Marcus Landon Easley (born November 2, 1987) is an American former professional football player who was a wide receiver and special teamer for the Buffalo Bills of the National Football League (NFL). He played college football for the Connecticut Huskies and was selected by the Buffalo Bills in the fourth round of the 2010 NFL draft.

== College career ==
A graduate of Frank Scott Bunnell High School in Stratford, Connecticut, in 2005, Easley was offered an academic scholarship to the University of Connecticut. He didn't end up receiving the scholarship, but was accepted to the school. He joined the UConn football team as a walk-on player, but didn't play until his sophomore year, when he played in 10 games, primarily on special teams and as a backup wide receiver. On September 8, 2007, he posted his first and only catch for the season, a 10-yard gain against Maine. In his junior year he saw action in 12 games, starting 4 of them, and ended the season with 4 catches for 94 yards. As a senior he played in all 13 games, starting 7 of them, and leading the team with 48 catches for 893 yards and 8 touchdowns. He scored his first touchdown on October 10, 2009, against Pitt. On October 24, 2009, Easley posted a career-high 157 receiving yards in a 28–24 loss at West Virginia. He had a career-high 8 catches on December 5 in a 29–27 home win against South Florida. Following the season, he was invited to the 2010 Texas vs The Nation all-star game.

He ended his college career with 53 receptions for 997 yards and 8 touchdowns.

== Professional career ==
Easley was selected in the fourth round, 107th overall by the Buffalo Bills in the 2010 NFL draft. He was the first Connecticut Huskies wide receiver to be drafted in the National Football League. He was the only wide receiver taken by the Buffalo Bills in his draft class.

Before the start of his rookie season, he was placed on injured reserve after having surgery for a torn meniscus.
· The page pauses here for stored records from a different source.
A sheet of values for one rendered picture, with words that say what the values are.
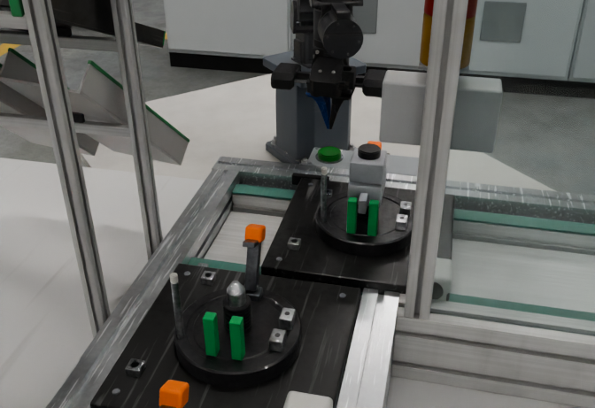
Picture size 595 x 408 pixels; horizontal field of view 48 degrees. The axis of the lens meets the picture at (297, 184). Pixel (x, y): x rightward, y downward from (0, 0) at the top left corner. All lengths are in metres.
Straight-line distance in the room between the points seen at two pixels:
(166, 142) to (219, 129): 0.47
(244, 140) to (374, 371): 0.80
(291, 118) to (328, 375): 0.66
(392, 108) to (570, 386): 0.40
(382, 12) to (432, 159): 3.26
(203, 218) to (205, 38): 3.30
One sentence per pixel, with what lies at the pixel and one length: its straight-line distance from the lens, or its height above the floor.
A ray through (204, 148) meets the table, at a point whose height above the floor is 0.86.
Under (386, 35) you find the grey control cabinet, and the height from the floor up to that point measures 0.30.
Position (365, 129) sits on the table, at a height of 0.86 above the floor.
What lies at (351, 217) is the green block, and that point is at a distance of 0.88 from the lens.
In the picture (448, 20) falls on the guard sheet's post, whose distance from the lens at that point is 0.66.
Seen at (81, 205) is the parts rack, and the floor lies 1.10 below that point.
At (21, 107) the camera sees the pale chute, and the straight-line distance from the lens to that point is 1.01.
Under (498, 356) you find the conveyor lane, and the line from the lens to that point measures 0.85.
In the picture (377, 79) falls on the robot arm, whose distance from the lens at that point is 1.06.
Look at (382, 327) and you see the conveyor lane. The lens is 0.80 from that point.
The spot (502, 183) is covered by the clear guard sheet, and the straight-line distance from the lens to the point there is 0.73.
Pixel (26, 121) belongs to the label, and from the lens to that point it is 1.00.
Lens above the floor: 1.49
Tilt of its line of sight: 30 degrees down
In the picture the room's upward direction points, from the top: straight up
Easley was put on injured reserve on September 13, 2011, after it was announced that he had a heart ailment, missing his second straight season.

On August 31, 2012, Easley was cut by the Bills and signed to their practice squad the following day. He was promoted back to the 53-man roster on November 6, 2012. He made his NFL debut on December 2, 2012, in a home game against the Jacksonville Jaguars. He returned his first kickoff for 55 yards, setting up a 26-yard touchdown drive. He again saw action on December 16, 2012, on special teams, but left the game with a hamstring injury. He took the field again on December 30, 2012, against the New York Jets, posting a forced fumble and two special teams tackles.

Easley earned a spot on the Bills 2013 roster. He played in all 16 games and led the NFL with 22 special teams tackles. On September 29, 2013, in a home game against the Baltimore Ravens he recorded a game-high four special teams tackles. On November 10, 2013, against the Pittsburgh Steelers he posted his first NFL catch. He ended the game with 2 catches for 13 yards.

In the 2014 season, Easley saw action in 9 games on special teams, recording 9 special teams tackles.

On December 27, 2015, during a game against the Dallas Cowboys, Easley suffered a dislocated kneecap and broke his knee in three places. He was carted to the locker room. He was placed on injured reserve the next day.

On March 8, 2017, the Buffalo Bills released Easley after he spent six years with the team.